Por qual motivo o presidente Bolsonaro não é removido do poder? Responder essa questão com fórmulas prontas, tais como “A burguesia não quer removê-lo” é uma simplificação que contribui apenas para edificar uma visão maniqueísta, vulgar e, em certa medida, cartunesca da nossa sociedade.
Apesar do seu amplo poder econômico, oriundo da brutal concentração de renda no país, a burguesia brasileira não deixa de ser um segmento social dividido em facções políticas relativamente minoritárias, tal como suas contrapartes no sistema interestatal capitalista. A grande burguesia não vai às ruas com a camisa do Brasil ou outras roupas compradas no cartão em lojas de departamento, ela não sobe em palanques e chora ao ouvir frases de efeito de um pastor qualquer na boca de um político de parca habilidade retórica como é o caso do atual presidente e tampouco, principalmente porque pode terceirizar esse serviço, assumirá a liderança militante em qualquer movimento político. Em termos simples, as elites sociais do Brasil gerenciam o processo político, elas não o administram diretamente. É nesse fato social que reside a base política para o problema histórico do impeachment, assim como a explicação para um dos fatores contributivos à permanência de Bolsonaro no poder.
Colocar a questão do impeachment como horizonte final do governo Bolsonaro, é novamente suspender a legitimidade política do regime republicano e isso, mesmo que não seja um problema ético para as elites, se torna um entrave político à estabilidade de sua dominação sobre o corpo social. Como gerenciar a saída de Bolsonaro do poder? Essa é uma questão, para nossas elites, tão difícil quanto gerenciá-lo enquanto presidente da república.
Se observarmos o caso da ex-presidenta Rousseff em 2016, poderemos verificar que muito embora amplos setores das elites sociais brasileiras tenham ratificado e financiado a campanha golpista, o protagonismo desse processo pode ser documentalmente verificado como ação protagonizada pela burocracia, intelligentsia e os partidos, subservientes aos interesses econômicos das elites, instalados no aparato estatal. Obviamente, observadores mais apaixonados podem inferir que o “comitê executivo da classe dominante” jamais teria elaborado o grande acordo “com o supremo, com tudo” sem o aval do seu patronato. Todavia essa especulação, teoricamente ajustada e provavelmente concisa, carece hoje, do ponto de vista histórico, de materialidade capaz de conferir pertinência científica aos indícios de um suposto protagonismo burguês na queda da ex-presidenta petista. De fato, o que podemos apontar com concretude é que o impeachment depende fundamentalmente de uma força política exterior ao aparato tradicional da dominação burguesa: a ação popular.

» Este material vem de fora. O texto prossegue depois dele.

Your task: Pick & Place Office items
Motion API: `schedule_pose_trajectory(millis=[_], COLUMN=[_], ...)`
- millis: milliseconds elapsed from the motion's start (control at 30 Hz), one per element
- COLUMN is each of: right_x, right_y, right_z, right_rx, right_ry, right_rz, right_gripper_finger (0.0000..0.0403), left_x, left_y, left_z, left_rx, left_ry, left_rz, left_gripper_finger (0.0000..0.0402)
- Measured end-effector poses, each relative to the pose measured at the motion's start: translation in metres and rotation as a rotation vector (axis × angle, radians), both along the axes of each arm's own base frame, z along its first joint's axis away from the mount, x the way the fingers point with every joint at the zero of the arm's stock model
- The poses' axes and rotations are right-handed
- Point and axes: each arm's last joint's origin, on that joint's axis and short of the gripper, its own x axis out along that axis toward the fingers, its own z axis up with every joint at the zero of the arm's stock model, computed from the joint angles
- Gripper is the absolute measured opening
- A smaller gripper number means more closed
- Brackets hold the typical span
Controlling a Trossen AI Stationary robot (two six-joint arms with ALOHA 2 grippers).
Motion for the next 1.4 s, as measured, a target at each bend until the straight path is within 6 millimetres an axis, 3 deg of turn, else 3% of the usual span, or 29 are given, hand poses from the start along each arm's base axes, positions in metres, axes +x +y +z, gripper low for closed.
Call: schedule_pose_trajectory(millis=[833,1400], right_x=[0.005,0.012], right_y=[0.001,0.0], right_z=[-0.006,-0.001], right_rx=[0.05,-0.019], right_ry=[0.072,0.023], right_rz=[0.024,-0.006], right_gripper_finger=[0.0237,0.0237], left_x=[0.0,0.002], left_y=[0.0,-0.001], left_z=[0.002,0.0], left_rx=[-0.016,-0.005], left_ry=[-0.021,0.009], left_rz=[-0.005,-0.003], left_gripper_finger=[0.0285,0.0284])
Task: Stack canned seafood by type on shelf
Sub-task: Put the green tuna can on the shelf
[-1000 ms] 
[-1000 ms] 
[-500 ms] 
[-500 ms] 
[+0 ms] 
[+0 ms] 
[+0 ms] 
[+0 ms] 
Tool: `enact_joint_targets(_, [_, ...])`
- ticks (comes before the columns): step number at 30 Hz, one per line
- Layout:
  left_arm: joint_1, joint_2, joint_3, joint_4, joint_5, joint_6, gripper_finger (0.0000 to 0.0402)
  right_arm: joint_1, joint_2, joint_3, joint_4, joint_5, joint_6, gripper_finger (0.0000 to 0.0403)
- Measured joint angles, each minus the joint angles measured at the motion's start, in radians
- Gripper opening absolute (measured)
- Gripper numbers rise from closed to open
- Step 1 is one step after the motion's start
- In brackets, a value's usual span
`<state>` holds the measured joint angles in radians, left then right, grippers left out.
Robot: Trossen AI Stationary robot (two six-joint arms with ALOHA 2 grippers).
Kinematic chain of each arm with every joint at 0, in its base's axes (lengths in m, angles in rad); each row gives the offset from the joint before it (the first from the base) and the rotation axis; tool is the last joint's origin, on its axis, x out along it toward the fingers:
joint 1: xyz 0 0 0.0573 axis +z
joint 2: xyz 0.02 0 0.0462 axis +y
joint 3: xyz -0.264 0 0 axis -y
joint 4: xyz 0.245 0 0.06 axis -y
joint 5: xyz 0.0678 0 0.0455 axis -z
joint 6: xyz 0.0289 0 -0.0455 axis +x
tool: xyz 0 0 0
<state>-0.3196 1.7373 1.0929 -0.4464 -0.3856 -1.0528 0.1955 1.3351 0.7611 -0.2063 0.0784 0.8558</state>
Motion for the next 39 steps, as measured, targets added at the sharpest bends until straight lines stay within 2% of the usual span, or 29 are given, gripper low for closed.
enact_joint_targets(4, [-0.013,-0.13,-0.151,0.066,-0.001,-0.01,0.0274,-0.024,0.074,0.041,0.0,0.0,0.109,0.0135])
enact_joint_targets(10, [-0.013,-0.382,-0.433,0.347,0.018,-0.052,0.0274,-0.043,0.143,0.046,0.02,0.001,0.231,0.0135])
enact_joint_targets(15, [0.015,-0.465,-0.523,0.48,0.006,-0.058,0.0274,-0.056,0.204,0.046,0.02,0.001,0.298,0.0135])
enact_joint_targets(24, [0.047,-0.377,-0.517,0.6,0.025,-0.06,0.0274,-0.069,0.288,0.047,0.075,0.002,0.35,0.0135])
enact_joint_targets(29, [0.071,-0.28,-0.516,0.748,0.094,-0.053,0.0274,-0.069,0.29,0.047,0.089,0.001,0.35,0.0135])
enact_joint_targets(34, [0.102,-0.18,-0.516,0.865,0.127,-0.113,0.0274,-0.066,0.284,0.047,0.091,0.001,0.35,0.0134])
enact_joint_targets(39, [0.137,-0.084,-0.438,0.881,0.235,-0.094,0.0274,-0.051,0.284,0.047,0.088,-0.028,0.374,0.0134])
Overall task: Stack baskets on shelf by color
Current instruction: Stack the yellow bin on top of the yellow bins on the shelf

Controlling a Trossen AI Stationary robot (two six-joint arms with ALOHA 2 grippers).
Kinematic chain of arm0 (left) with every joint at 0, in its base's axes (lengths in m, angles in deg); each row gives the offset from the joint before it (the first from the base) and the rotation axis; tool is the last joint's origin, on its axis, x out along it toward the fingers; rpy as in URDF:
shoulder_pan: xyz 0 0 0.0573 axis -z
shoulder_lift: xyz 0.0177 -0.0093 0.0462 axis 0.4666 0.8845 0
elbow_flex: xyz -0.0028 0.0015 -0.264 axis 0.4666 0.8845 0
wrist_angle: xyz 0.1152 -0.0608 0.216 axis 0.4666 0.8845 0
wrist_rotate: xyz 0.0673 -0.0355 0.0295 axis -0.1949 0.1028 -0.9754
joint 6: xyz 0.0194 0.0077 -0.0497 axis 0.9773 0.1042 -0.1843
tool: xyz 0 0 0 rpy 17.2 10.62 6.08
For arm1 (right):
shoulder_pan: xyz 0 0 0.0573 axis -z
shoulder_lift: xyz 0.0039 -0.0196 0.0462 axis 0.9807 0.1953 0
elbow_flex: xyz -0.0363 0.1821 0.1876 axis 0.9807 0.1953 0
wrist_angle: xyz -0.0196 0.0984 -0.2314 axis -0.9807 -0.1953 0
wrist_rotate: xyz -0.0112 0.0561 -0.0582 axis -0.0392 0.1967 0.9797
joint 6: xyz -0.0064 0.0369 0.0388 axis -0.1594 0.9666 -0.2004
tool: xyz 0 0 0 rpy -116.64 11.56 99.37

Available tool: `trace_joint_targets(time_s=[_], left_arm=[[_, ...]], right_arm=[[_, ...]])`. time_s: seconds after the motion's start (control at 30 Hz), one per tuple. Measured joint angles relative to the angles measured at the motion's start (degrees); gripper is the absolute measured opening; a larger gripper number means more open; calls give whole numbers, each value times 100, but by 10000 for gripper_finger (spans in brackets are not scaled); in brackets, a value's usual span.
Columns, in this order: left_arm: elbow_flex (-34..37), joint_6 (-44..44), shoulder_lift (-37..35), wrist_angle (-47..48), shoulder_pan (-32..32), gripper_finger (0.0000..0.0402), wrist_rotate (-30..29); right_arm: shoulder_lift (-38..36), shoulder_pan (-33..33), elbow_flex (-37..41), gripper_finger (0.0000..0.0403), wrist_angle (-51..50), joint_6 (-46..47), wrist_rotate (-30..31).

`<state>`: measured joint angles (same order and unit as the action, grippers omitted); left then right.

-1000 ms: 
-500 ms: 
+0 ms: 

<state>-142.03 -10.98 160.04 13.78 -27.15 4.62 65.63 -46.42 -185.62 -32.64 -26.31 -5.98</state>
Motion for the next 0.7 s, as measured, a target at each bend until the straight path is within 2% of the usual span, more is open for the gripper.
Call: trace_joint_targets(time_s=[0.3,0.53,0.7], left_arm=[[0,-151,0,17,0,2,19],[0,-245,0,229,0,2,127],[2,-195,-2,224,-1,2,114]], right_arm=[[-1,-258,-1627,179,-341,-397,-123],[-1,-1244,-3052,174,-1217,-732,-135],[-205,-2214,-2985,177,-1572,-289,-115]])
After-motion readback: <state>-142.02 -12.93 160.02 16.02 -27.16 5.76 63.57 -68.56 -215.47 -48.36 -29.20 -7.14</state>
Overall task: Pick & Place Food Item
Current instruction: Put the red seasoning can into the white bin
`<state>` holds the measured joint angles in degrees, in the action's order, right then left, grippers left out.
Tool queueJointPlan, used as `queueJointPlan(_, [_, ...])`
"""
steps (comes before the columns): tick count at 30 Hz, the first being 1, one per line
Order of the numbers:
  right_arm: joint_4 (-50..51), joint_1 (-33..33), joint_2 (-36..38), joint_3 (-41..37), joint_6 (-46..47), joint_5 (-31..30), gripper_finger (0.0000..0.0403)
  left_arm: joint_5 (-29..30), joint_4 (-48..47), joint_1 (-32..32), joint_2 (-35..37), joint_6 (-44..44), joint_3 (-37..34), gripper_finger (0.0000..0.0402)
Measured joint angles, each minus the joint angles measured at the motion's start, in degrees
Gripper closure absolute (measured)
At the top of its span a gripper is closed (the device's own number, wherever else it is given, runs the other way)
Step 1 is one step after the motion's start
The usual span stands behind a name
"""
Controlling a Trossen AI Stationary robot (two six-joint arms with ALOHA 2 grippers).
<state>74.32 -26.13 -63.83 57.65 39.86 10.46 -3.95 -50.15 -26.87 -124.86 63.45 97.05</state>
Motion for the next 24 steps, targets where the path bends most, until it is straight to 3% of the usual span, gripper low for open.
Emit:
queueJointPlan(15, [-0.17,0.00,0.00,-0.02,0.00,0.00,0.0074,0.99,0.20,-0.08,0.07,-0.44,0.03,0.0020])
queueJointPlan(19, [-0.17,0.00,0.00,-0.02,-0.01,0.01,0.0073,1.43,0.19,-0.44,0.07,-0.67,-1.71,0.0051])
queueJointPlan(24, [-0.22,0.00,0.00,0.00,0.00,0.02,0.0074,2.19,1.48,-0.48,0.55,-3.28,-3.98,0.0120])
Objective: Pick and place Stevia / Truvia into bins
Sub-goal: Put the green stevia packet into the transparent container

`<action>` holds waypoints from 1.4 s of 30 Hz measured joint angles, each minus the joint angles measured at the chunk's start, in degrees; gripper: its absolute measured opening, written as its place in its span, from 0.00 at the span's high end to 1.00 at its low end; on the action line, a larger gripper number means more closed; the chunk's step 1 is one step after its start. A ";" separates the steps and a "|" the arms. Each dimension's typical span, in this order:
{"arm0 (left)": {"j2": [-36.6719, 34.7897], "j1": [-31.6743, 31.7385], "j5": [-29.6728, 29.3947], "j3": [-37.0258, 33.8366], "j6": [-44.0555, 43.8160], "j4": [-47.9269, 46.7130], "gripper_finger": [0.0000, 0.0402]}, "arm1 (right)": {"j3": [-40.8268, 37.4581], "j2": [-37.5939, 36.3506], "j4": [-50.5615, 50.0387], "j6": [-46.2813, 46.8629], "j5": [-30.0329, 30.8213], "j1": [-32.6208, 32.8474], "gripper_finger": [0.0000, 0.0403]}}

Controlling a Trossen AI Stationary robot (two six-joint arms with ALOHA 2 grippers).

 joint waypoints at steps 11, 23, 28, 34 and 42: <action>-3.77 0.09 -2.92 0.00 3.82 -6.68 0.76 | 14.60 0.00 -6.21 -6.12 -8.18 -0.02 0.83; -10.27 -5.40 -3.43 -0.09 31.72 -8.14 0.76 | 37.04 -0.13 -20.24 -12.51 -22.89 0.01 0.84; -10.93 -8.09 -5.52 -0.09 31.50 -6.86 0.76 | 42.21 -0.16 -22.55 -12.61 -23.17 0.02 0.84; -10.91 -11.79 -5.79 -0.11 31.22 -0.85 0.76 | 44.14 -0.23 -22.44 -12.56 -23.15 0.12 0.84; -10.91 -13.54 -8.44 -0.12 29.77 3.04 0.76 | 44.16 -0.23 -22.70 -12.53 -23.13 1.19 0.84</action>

Sem dúvidas, para golpear fatalmente qualquer governo é preciso mobilizar o povo. Entretanto, nossas elites são cônscias da sublime distinção entre mobilizar núcleos políticos dentro da sociedade civil e abrir caminho para o radicalismo político das massas. Afinal, no casarão senhorial da burguesia brasileira, o povo jamais entrará aos montes e se alguns o fizeram, foram poucos convidados a entrar pela porta dos fundos. Contudo, a intensificação das tensões sociopolíticas no corpo social do Brasil para a promoção do Golpe em 2016 e a longevidade desse processo desgastante no perfil autocrático e anti sistêmico da agenda bolsonarista, nascida na conjuntura golpista do segundo mandato de Rousseff, revelou as nossas elites, e os seus representantes nos poderes republicanos, as implicações negativas de convocar o povo para o ataque a um governo democraticamente eleito. Colocar a questão do impeachment como horizonte final do governo Bolsonaro, é novamente suspender a legitimidade política do regime republicano e isso, mesmo que não seja um problema ético para as elites, se torna um entrave político à estabilidade de sua dominação sobre o corpo social. Como gerenciar a saída de Bolsonaro do poder? Essa é uma questão, para nossas elites, tão difícil quanto gerenciá-lo enquanto presidente da república.
Por fim, a questão que será, e deve, ser cobrada é: como os administradores da ordem política brasileira irão lidar com a demanda de pacificar os rumos do capitalismo brasileiro? Será mesmo o impeachment novamente o projeto que será avalizado pelos gestores do capitalismo. Talvez não, afinal, como a História nos demonstra muito bem, é perigoso para os ricos cortar a cabeça dos tiranos com a espada do povo, pois quando ela é desembainhada mais de uma cabeça costuma rolar.